Quick navigation – Interactive jobs, Parallel batch jobs, Parallels hybrid jobs, Serial Batch jobs, Array Jobs
The Nestum cluster use SLURM batch system for controlling user jobs. One good introduction using slurm can be found here. Convenient slurm commands are listed below. A Postfix client, installed on the cluster, will notify you of the status of your jobs via email. You should note that by default the number of cores used for your job is 1. Also, the default memory allocated for your job is 2GB. If your job uses more than that, you’ll get an error that your job Exceeded job memory limit
. To set a larger (or smaller) limit, add to your job submission:
#SBATCH --mem-per-cpu X
where X is the default amount of memory in MB if not specified. This is especially important for array jobs. In addition there is several environment variables associated with particular slurm job.
- SLURM_JOB_ID – each slurm job (or task) has unique id reserved at submission. The values is stored in SLURM_JOB_ID environment variable
- SLURM_TMPDIR – For each slurm job there is temporal folder associated with maximal size up to 110 GB per compute node. Please keep in case when your job doesn’t occupy entire compute node temporal storage my be shared with another slurm job.
- SLURM_NPROCS – number of reserved computational cores for the job
You can have interactive jobs with or without X11 support. In order to have an interactive job without X11 support (interactive batch job) you can simply run following command:
srun --pty /bin/bash
In case you need to reserve more than one compute core, you can use additional option -n
. For example in order to run interactive job with 16 reserved compute cores you can execute command:
srun -n16 --pty /bin/bash
If you need interactive jobs with X11 for GUI enabled applications you should add following parameter --x11=first
to the srun
command:
srun --pty --x11=first xterm
or, first start interactive shell session with X11 forwarding enabled and then run the application such as: xterm, gnuplot, etc.

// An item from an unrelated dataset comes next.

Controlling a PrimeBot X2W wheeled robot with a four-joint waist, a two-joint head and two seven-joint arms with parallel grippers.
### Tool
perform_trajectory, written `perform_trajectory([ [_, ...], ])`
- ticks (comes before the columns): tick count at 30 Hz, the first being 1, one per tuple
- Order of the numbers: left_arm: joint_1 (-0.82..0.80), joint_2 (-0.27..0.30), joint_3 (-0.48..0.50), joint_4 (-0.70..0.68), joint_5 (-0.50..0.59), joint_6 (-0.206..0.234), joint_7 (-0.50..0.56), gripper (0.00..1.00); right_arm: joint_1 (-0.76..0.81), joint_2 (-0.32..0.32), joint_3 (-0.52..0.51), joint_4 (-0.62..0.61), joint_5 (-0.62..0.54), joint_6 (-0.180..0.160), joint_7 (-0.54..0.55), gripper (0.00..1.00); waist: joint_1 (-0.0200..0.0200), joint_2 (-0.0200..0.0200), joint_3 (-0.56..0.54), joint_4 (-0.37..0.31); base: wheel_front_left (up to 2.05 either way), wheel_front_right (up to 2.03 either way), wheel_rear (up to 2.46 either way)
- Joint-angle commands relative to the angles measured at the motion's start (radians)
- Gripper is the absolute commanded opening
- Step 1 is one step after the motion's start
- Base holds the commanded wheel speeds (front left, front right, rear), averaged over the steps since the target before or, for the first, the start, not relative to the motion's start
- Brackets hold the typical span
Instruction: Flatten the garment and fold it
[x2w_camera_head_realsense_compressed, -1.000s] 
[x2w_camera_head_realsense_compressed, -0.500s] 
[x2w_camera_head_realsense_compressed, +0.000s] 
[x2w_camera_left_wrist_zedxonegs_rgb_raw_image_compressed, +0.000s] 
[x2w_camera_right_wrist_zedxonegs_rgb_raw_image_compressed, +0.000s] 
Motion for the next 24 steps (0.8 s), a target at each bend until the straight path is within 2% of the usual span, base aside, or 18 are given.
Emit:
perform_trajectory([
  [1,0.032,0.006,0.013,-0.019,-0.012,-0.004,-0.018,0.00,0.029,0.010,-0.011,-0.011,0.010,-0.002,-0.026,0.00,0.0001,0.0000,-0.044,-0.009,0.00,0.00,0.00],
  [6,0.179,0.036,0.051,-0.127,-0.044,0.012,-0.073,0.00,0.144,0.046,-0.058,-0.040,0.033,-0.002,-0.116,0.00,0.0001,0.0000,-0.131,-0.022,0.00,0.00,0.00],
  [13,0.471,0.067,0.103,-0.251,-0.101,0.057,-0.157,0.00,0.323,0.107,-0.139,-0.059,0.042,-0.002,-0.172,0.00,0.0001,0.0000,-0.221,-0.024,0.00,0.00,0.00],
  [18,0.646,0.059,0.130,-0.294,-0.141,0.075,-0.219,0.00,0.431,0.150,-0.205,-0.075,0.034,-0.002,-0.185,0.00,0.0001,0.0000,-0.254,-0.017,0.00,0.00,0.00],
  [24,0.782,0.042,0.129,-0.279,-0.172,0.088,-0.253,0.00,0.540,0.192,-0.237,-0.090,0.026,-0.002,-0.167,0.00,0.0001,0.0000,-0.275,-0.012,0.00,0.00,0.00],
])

srun --pty --x11=first /bin/bash
xterm
When X11 forwarding is enabled using --x11
option the user is restricted only to one computational core.
Submit Parallel batch job
The batch job’s in slurm are submitted with sbatch
command and they represent simple shell script files with additional parameters passed to sbatch
escaped with #SBATCH. For example lets consider following bash shell script my.job.
#!/bin/bash
#
#SBATCH -p medium.p # partition (queue)
#SBATCH -N 2 # number of nodes
#SBATCH -n 64 # number of tasks
#SBATCH -t 0-2:00 # time (D-HH:MM)
#SBATCH -o slurm.%N.%j.out # STDOUT
#SBATCH -e slurm.%N.%j.err # STDERR
#SBATCH --mail-type=<type> # notification trigger
#SBATCH --mail-user=<user> # email address
module load openmpi
mpirun helloworld.x
Although the command line parameters in above script are self explanatory and well document in sbatch
man page. Lets have a few words for each option
#SBATCH -p medium.p # partition (queue)
set the partition (queue) in which job will be submitted. If this option is omitted default queue is used. Next option
#SBATCH -N 2 # number of nodes
set the number of nodes which will be allocated for the job in our case they are 2 in addition we need to set and total number of compute cores
#SBATCH -n 64 # number of cores
set the number of task’s to be executed. Since the default number of cpus-per-task is 1 and each of requested 2 compute has 32 cores the total number if 64 cores will be allocated. Th execution time is specified with -t option
#SBATCH -t 0-2:00 # time (D-HH:MM)
if this valued is omitted default value is 10 minutes. And finally the standard output and standard error stream can be redirected into files slurm.%N.%j.out and slurm.%N.%j.out respectively where %N represent the Node id and %j is a task id.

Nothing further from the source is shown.